From the perspective of measuring economic returns through governance, he sees that the return on governance is not measured by slogans but by numbers. At the financial level, it appears in cost reduction and increased return on investment; at the operational level, in reduced completion time and error rate; at the risk level, it is reflected in a decline in lawsuits and fines; and at the market level, in improved stock prices and lower borrowing costs.
Regarding the role of governance in reducing waste and increasing productivity, Al-Ghamdi stresses that separation of powers, continuous auditing, and electronic competitions created a barrier that prevents waste before it occurs.

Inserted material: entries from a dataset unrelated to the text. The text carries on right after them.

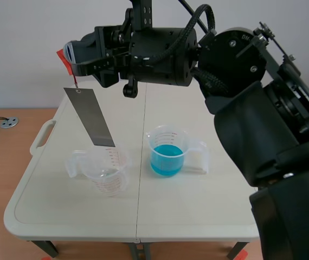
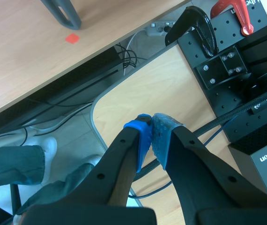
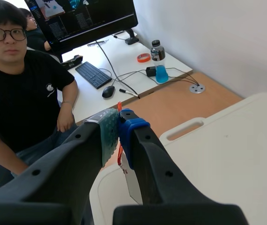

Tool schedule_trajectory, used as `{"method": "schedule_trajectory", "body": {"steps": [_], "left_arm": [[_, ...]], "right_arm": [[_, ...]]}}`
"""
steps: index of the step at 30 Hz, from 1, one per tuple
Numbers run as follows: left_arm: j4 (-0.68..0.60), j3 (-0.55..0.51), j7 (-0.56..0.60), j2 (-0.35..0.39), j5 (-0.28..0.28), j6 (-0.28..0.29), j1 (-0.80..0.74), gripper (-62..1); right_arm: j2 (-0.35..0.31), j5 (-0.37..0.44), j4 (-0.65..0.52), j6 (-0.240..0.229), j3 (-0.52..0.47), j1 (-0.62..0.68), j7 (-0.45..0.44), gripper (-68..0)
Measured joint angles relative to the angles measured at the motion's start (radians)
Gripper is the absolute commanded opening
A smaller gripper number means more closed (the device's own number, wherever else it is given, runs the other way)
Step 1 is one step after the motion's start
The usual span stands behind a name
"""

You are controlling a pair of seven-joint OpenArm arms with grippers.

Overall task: Hold the metal plate by the orange handle, dip it into the blue solution, take it out and point at it, then put the plate back in the beaker on the left.
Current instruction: 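Put the plate into the left beaker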

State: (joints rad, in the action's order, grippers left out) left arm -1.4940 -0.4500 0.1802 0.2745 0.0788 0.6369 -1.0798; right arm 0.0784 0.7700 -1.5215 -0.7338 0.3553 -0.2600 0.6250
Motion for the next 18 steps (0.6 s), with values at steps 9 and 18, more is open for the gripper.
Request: {"method": "schedule_trajectory", "body": {"steps": [9,18], "left_arm": [[0.000,0.000,0.000,0.000,0.000,0.000,0.000,-59.4],[0.000,0.000,0.000,0.000,0.000,0.000,0.000,-59.4]], "right_arm": [[0.000,-0.028,0.036,0.000,0.000,0.000,-0.024,-66.1],[0.000,-0.048,0.118,0.000,0.000,0.000,-0.053,-66.1]]}}
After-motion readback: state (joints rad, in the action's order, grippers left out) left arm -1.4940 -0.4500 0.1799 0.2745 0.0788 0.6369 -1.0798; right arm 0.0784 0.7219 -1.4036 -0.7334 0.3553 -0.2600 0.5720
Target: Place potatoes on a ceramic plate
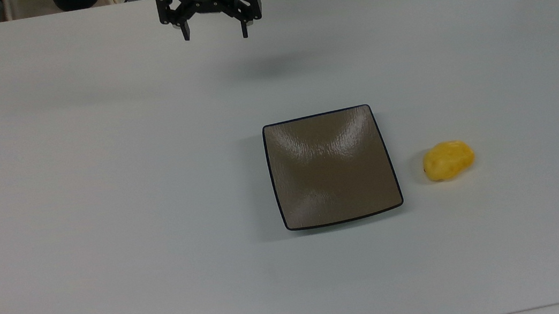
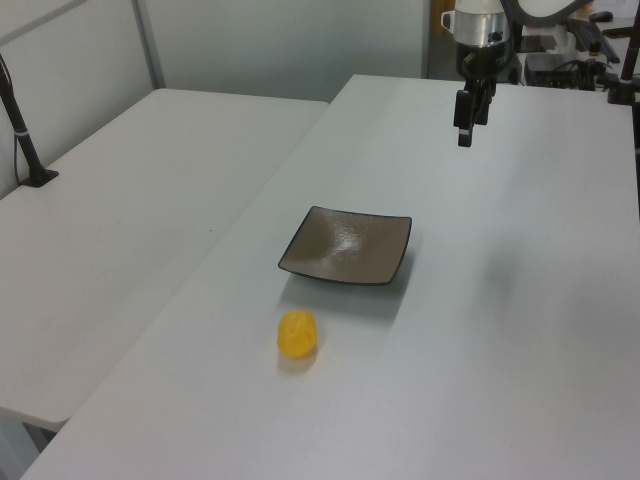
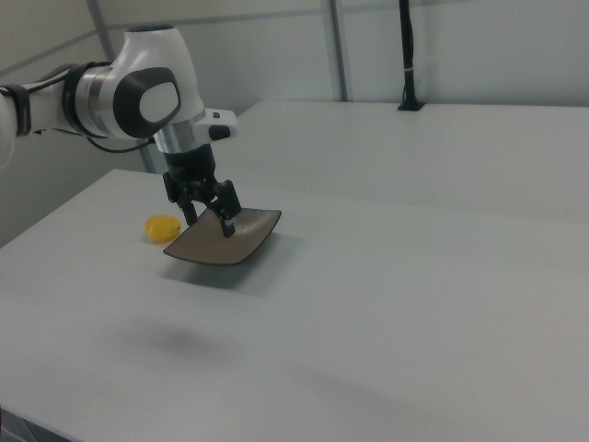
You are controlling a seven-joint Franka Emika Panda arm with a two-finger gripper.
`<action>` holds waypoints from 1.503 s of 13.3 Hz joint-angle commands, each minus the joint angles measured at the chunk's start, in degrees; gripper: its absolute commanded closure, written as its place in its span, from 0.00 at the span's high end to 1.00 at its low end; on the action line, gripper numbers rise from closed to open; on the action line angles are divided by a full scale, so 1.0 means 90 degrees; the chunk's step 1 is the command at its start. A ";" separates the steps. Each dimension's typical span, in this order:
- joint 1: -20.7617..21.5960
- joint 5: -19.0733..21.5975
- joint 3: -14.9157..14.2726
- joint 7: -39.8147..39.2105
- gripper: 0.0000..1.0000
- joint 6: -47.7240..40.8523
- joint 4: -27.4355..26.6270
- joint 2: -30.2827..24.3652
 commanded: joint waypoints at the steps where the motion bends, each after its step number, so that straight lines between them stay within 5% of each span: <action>1: 0.0010 0.0042 -0.0009 -0.0158 1.00 0.0126 0.0035 0.0035; 9: 0.0001 0.0090 0.0011 -0.0012 1.00 0.0409 -0.0014 0.0084; 13: 0.0039 0.0149 0.0079 0.0777 1.00 0.0886 -0.0023 0.0172; 20: 0.0020 0.0608 0.0821 0.2613 1.00 0.2078 0.0055 0.0670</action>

On the other hand, clarity of performance measurement indicators and linking them to accountability has doubled the productivity of entities and accelerated the pace of project implementation. He believes that this equation is what turned governance from theory into a tangible impact on the economic scene.
Regarding aspects that need development, he points out that the governance journey is not yet complete. There is an urgent need to develop governance for family businesses and business succession mechanisms to ensure their continuity. Also, measuring the social return of projects has become a necessity. Al-Ghamdi adds that the issue of data governance and artificial intelligence will be the next biggest challenge, along with building special governance models for mega projects 'Giga Projects' to ensure their management with efficiency matching their scale.
Al-Ghamdi concluded by emphasizing that governance is no longer an administrative option that can be postponed; it has become an urgent and inevitable national economic necessity. It is the real engine that transforms the vision’s targets from numbers on paper into growth, investment, jobs, and sustainability.